Editing queries can be done with replace-names. It takes two arguments, the query itself (as a string) and a map of maps. The outer keys of the map are :schemas, :tables, and :columns. The inner maps take the form old-name -> new-name. For example:

(replace-names "SELECT p.id, orders.total FROM people p, public.orders;"
               {:schemas  {"public" "private"}
                :tables   {"people" "users"}
                :columns  {"total" "amount"}})
;; => "SELECT p.id, orders.amount FROM users p, private.orders;"

Error Handling

Macaw makes no effort to recover from errors. Malformed SQL strings will probably raise a JSqlParserException, which Macaw will forward on to your code.

Contributing

External contributions are welcome!
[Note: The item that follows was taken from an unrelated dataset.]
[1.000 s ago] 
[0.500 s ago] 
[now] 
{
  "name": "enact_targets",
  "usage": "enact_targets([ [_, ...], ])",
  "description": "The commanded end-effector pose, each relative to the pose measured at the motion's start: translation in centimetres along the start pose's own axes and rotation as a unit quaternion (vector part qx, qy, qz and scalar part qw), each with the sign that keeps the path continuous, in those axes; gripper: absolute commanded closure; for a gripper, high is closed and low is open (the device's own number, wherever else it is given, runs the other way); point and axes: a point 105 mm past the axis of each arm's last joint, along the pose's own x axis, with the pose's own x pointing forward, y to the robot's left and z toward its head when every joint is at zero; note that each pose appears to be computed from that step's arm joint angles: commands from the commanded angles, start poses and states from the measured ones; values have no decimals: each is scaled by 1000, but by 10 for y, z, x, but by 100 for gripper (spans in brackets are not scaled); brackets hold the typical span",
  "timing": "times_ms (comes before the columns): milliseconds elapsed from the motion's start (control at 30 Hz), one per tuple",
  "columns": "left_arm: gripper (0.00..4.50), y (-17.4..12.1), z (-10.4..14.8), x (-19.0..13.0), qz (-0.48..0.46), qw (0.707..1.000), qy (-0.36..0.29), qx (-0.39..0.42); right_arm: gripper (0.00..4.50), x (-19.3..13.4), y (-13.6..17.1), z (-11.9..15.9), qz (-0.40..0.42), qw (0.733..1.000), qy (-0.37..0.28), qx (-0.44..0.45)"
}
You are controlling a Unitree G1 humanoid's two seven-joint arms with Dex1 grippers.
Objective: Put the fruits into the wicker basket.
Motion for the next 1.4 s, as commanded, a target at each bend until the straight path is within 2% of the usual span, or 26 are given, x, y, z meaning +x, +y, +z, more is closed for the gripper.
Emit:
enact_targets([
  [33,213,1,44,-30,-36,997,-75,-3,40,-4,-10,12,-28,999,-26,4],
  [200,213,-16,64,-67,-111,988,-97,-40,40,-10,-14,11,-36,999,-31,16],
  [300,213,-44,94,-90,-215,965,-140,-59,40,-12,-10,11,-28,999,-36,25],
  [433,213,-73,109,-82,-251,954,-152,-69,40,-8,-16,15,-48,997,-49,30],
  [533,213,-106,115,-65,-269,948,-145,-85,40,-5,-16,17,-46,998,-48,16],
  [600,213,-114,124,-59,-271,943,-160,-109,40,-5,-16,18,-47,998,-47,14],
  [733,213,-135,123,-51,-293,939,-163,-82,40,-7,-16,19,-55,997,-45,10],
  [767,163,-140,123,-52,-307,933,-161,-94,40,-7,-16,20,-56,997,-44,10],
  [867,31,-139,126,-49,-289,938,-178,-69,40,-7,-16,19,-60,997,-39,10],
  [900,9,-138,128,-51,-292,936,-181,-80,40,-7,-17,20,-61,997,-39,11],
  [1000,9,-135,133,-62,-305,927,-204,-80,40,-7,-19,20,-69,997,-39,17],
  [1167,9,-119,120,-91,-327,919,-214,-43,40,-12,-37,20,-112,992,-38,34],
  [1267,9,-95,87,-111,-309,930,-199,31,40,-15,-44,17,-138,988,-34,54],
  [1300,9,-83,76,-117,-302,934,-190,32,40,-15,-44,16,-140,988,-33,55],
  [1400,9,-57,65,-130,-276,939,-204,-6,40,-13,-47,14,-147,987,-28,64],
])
We require all third-party contributors to sign our license agreement. Macaw's philosophy towards third-party contributions is largely similar to that of Metabase's. We'd especially like to call out that document's YOLO method of PR submission:

If you come up with something really cool, and want to share it with us, just submit a PR. If it hasn't gone through the above process, we probably won't merge it as is, but if it's compelling, we're more than willing to help you via code review, design review and generally OCD nitpicking so that it fits into the rest of our codebase.

Since Macaw is a much simpler project than Metabase (and also doesn't involve a graphical user interface) we should be able to respond to product proposals fairly quickly.